If there is no problem, I will merge the branch into trunk.

I'm okay with the branch. Please feel free to merge it.

comment:18 in reply to: ↑ 16 Changed 9 years ago by jinmei

Replying to y-aharen:

There's huge difference between trunk and branches/trac347, I merged the branch with trunk and committed r4018. Could you please check it?

I'm afraid it's beyond the duty of code reviewer, especially when that person is absurdly busy:-)

From a very quick browse of the diff I didn't find anything obviuosly wrong.

In general, if the resulting code compiles and all tests pass, it should be okay unless you resolve possible conflicts in an evil way (e.g., removing a test that fails).
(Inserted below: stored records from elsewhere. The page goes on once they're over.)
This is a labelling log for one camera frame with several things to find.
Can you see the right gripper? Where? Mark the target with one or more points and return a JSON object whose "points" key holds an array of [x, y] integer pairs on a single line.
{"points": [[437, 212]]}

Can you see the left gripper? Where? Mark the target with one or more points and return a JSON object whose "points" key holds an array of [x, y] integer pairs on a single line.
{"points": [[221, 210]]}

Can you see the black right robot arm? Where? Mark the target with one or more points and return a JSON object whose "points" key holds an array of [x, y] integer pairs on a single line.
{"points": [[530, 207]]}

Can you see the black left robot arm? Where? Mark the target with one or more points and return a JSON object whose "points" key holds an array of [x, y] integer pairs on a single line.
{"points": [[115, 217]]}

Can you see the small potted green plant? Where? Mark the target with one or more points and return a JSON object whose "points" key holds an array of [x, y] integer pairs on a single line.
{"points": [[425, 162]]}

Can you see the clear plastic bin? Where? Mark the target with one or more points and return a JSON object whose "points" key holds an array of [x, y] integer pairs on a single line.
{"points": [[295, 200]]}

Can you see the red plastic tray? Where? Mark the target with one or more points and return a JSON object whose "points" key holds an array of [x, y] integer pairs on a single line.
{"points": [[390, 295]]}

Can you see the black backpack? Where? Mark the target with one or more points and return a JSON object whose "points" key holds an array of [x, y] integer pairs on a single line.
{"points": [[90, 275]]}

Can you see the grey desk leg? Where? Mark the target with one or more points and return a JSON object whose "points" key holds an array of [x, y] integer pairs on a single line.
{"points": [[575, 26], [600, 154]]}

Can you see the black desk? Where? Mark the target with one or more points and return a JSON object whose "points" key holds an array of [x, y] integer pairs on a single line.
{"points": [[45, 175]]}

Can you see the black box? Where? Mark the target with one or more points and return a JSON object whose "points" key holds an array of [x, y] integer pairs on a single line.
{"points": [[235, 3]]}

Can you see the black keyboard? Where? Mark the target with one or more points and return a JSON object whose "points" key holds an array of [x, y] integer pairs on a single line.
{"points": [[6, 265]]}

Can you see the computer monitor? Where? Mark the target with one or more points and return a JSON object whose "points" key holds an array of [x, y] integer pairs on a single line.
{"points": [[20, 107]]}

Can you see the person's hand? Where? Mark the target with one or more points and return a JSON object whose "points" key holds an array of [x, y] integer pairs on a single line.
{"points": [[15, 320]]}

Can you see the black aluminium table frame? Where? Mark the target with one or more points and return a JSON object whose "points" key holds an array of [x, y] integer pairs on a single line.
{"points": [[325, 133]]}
Our detailed unit tests should do a good job to detect regression.

comment:19 in reply to: ↑ 17 Changed 9 years ago by y-aharen

  • Resolution set to complete
  • Status changed from reviewing to closed

Replying to jinmei:

Replying to y-aharen:

asio_link.cc

  • IntervalTimerImpl::callback()

Throwing an exception in setupTimer() is fine. I meant the assert() in callback(), and now the setupTimer() ensures the parameters are valid and it's the only place they can be set, we can safely assert() the fact here. But this is just a comment; whether to re-introduce the assert() is up to you.

I see. I think it is not necessary to assert because the parameters are checked in setupTimer().

It's up to you, but the reason doesn't make sense to me. With that logic we'd never need any assert(). assert() is to perform a run time check for something "that should never happen because we should have checked the parameters/validated the input/not modified the data, etc" in the first place. But in reality humans are not perfect and make mistakes, and anything that should never happen will often happen. That's why we need assert().

To be clear, again, it's up to you. After all, no one will do assert() in the obvious code like this:

    int i = 0;
    ++i;
    assert(i == 1);

The real cases are more subtle, of course, and different developers have different senses of "what's obvious". Asynchronous code logic is often tricky and tends to cause surprising bugs, which is why I thought assert()ing it may make sense. But if you think the correctness of the current code is sufficiently obvious, feel free to leave the code without the assert().

OK, I leave the code without the assert().

If there is no problem, I will merge the branch into trunk.

I'm okay with the branch. Please feel free to merge it.

Merged to trunk at r4026. Thanks for your review.

I created 452 to address long delay in IntervalTimerTest?.

Note: See TracTickets for help on using tickets.